Par comparaison, l'écart avec un logement vide peut être d'une
centaine d'euro pour un studio. Si l'effort d'investissement est plus important,
car il faut équiper le logement des appareils indispensables à la vie quotidienne,
ces sommes pourront être amorties en partie avec un déficit foncier
plus élevé sur la feuille d'impôt que pour un logement
vide. Autre point à ne pas négliger : les locataires s'engagent sur une durée
plus courte. Le bail se renouvèle tous les ans, au lieu de tous les trois
ans pour une location vide.
» Vendre son électricité
Pour compléter votre rente, vous pouvez envisager de vendre
de l'électricité. Vous ne le savez peut-être pas, mais la loi
impose à Electricité de France de racheter la production fabriquée par les
particuliers qu'ils ne consomment pas. Quelle que soit la manière dont l'électricité
est produite, vous pouvez compter sur une base de 0,30 euro par kwh
transmis à EDF. Par exemple, une éolienne produisant 3.500 kwh/an,
permet de percevoir 1.050 euros. Et si vous avez eu la bonne idée de vous
équiper en panneaux solaires, vous bénéficiez d'une prime de 0,25 euro
par kwh supplémentaires et d'aides financières pour l'installation. Une condition
: les panneaux doivent occuper une fonction technique ou architecturale essentielle
à l'acte de construction de votre habitation. Un panneau de 20 m² produisant
en moyenne 2.000 kmh/an apportera une rente annuelle de 1.100 euros.
» Louer son toit ou une
parcelle de terrain pour installer une antenne de téléphonie
mobile ou un panneau publicitaire
Toujours dans un objectif de compléter votre rente,
si vous êtes propriétaire de votre maison - ou locataire mandaté - vous pouvez
louer votre toit, votre mur ou votre terrain afin d'accueillir une antenne-relais
de téléphonie mobile ou un panneau publicitaire. Pour les antennes-relais,
"les dossiers d'implantation sont le plus souvent gérés par les municipalités
et concernent les toits des bâtiments publics", rapporte l'opérateur SFR.

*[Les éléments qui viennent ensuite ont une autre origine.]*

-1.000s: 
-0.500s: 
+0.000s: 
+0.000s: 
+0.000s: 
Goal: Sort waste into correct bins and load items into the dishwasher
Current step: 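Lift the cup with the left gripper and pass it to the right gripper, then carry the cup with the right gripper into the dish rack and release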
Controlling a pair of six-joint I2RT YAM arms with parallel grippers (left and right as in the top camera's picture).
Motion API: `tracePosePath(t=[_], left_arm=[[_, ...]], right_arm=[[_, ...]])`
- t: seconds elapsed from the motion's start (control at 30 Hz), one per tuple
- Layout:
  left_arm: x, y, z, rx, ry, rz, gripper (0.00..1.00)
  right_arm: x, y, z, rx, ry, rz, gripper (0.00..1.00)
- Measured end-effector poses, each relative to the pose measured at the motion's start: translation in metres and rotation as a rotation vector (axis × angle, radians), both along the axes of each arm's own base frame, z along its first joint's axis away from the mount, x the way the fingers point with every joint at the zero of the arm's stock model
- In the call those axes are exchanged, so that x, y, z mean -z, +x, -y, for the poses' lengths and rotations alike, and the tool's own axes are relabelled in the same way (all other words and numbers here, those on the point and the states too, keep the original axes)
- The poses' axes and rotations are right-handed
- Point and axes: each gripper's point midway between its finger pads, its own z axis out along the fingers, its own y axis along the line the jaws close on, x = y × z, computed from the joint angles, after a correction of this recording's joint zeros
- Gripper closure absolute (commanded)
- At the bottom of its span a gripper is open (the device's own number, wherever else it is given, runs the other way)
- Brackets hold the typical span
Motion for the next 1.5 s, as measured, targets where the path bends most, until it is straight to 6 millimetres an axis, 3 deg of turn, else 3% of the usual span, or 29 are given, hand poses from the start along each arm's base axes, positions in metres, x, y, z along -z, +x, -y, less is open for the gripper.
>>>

En milieu rural, les opportunités semblent nettement plus ouvertes et accessibles.
Mais ce sont les opérateurs télécoms qui déterminent la localisation des
pylônes. Ils vous contacteront si votre terrain les intéresse.
Du coup, l'accueil d'un panneau publicitaire apparaît plus réaliste,
même "s'il y a dorénavant plus de décrochages de panneaux que de montages",
note JCDecaux-Avenir, l'un des leaders du marché français. En fonction du
trafic routier, de la visibilité du panneau et de la taille de l'agglomération,
vous pourrez obtenir un loyer fixe ou variable s'échelonnant de 100 à 1.500
euros par an, pour une durée renouvelable de six ans. Les contrats de location
sont rarement inférieurs à cette durée pour obtenir une rentabilité des investissements
engagés suffisante. En optant pour un loyer variable, votre rente sera liée
au nombre de campagnes publicitaires relayées sur le panneau par tranche
de sept jours. Faites ce choix si l'emplacement est de très bonne qualité
et donc susceptible d'être attractif pour les annonceurs. Autrement, mieux
vaut accepter un loyer fixe, même si vous risquez de générer une rente moins
importante.
Les principaux groupes d'affichage disposent de services dédiés pour recevoir
vos demandes. Avant d'effectuer cette démarche, nous vous conseillons de
vous adresser aux services de l'urbanisme de votre commune pour connaître
les règles qui s'appliquent. S'il existe une loi depuis 1979 complétée par
le code de l'environnement, chaque municipalité peut durcir les contraintes,
à défaut d'empêcher une implantation. Il s'agit par exemple de limiter
la surface, ou l'espacement entre deux panneaux. La décision d'accepter votre
demande se base sur deux critères : la situation de votre mur ou de votre
parcelle de terrain et la visibilité du panneau. Dès qu'il vous donne son
accord, l'afficheur prend en charge toute la procédure liée à l'installation
et la gestion du panneau : la conformité du panneau, la zone d'affichage,
etc.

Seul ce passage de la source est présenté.